■ WORK TO BE COMPLETED
Write out the entries below exactly, but only from the line containing "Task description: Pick" through the line containing "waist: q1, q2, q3", and without the pictures.
§
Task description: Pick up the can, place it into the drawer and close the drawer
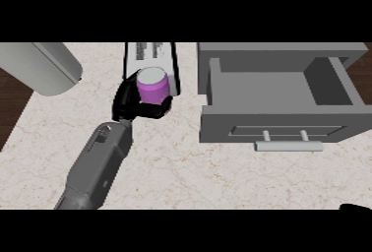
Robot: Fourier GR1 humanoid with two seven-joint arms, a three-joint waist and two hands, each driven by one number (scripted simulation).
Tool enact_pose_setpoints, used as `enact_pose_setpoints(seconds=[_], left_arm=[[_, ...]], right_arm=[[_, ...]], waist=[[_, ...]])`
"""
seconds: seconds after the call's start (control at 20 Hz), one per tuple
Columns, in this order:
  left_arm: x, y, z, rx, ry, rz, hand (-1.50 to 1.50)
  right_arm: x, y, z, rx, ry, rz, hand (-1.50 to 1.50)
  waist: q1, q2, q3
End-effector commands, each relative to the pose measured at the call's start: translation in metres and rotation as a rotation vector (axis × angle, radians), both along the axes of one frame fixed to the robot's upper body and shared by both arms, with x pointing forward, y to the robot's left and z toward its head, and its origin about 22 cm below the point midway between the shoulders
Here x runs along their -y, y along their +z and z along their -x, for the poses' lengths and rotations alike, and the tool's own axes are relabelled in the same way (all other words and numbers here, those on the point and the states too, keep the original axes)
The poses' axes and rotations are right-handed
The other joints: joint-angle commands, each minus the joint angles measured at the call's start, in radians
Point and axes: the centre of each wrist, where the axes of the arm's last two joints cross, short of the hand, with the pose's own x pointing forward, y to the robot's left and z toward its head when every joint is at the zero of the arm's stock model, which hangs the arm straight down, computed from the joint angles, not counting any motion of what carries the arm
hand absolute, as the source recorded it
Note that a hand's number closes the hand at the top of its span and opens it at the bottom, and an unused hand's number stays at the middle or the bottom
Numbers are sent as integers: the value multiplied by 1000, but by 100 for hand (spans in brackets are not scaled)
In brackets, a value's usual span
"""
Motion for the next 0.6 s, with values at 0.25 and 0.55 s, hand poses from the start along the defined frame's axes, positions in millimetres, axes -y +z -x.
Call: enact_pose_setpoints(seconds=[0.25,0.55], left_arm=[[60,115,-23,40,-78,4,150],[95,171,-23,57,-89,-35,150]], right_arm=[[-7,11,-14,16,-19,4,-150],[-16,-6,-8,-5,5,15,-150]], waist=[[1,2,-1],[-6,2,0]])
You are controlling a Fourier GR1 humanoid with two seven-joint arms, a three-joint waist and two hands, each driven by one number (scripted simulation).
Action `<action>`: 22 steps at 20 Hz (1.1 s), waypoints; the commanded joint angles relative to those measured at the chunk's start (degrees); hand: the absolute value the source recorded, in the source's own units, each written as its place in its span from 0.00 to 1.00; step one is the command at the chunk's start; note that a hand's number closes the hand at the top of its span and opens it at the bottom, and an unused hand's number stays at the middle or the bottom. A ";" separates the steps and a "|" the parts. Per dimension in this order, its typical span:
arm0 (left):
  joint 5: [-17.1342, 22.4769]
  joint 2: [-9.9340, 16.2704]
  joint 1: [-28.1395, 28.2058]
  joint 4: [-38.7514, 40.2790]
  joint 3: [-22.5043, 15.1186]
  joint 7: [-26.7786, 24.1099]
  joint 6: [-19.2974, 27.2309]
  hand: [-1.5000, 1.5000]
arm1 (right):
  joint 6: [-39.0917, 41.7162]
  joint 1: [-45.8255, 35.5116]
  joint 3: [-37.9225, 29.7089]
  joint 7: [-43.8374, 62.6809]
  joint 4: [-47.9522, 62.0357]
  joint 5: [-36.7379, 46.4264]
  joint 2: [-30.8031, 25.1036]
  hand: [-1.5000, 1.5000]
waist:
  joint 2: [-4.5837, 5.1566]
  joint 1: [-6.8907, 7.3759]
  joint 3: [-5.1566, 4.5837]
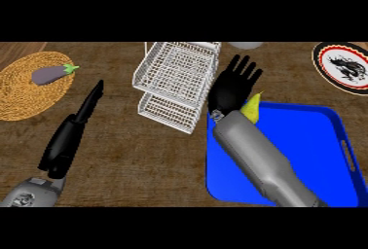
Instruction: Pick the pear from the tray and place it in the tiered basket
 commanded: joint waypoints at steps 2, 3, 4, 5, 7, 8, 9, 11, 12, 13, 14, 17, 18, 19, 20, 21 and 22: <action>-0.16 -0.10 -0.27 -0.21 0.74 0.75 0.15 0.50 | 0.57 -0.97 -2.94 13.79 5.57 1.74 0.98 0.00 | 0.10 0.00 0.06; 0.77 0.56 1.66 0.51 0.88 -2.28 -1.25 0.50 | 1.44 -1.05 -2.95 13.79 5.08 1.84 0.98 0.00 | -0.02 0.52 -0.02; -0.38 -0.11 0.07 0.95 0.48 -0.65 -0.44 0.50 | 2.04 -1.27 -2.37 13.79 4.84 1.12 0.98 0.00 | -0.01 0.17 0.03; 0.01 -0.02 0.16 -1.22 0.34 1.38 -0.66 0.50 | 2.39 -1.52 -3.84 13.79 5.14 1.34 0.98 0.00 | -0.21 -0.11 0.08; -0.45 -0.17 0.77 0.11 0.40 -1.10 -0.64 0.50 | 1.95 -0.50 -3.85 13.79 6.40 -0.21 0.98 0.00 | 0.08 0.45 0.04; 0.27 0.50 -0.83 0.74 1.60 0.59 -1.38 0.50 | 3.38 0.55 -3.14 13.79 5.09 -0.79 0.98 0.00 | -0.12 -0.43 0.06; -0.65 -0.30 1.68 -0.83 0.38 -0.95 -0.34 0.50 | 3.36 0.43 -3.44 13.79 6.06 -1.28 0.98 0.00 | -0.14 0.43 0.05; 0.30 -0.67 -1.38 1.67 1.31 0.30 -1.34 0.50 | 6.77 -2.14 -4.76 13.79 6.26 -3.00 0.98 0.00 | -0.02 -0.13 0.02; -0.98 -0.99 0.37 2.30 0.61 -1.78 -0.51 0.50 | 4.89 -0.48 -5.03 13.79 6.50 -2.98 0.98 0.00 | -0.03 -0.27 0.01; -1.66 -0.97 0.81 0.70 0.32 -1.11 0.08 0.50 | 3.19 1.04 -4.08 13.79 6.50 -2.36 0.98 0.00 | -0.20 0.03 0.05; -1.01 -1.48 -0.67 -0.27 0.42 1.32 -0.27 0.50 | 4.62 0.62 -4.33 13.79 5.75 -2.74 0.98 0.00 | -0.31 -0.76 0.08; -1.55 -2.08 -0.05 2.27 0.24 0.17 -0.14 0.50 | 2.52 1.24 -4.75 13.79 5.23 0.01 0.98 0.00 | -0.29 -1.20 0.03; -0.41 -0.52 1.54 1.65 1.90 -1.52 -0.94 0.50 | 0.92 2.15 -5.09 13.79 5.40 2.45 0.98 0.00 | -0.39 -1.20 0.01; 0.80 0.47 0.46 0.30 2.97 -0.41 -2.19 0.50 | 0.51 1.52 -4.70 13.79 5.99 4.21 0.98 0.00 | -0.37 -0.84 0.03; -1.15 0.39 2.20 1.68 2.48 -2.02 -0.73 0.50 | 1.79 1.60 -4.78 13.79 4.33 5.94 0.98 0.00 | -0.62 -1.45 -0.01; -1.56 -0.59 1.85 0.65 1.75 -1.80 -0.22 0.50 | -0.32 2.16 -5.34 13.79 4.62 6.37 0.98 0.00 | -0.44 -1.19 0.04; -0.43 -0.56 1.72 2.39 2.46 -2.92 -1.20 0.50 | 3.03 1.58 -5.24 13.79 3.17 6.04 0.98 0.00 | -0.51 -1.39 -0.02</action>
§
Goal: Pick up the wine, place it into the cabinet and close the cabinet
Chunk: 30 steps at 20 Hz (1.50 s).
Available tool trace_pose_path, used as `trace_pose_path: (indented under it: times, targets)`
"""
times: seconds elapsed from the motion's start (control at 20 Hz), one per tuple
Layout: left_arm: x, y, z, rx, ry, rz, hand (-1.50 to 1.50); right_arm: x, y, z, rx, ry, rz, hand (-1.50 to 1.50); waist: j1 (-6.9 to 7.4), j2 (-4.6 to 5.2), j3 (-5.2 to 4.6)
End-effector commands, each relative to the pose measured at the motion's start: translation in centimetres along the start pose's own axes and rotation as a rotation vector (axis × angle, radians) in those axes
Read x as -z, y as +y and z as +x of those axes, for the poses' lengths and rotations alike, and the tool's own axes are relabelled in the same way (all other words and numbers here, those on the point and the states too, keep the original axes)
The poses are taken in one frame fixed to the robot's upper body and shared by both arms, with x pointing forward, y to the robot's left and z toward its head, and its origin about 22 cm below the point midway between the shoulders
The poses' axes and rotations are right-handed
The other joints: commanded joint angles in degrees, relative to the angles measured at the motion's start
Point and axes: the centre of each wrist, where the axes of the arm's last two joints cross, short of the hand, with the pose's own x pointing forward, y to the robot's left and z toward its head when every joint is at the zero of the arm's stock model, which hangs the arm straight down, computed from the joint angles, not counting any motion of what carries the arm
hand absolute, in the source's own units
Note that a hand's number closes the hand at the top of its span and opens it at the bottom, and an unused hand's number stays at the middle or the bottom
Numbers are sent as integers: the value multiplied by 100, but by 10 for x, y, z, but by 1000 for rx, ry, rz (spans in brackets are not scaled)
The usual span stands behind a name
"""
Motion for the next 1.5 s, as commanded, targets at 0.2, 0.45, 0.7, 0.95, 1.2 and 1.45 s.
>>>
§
■ EXERCISE RESPONSE
Task description: Pick up the can, place it into the drawer and close the drawer
Robot: Fourier GR1 humanoid with two seven-joint arms, a three-joint waist and two hands, each driven by one number (scripted simulation).
Tool enact_pose_setpoints, used as `enact_pose_setpoints(seconds=[_], left_arm=[[_, ...]], right_arm=[[_, ...]], waist=[[_, ...]])`
"""
seconds: seconds after the call's start (control at 20 Hz), one per tuple
Columns, in this order:
  left_arm: x, y, z, rx, ry, rz, hand (-1.50 to 1.50)
  right_arm: x, y, z, rx, ry, rz, hand (-1.50 to 1.50)
  waist: q1, q2, q3

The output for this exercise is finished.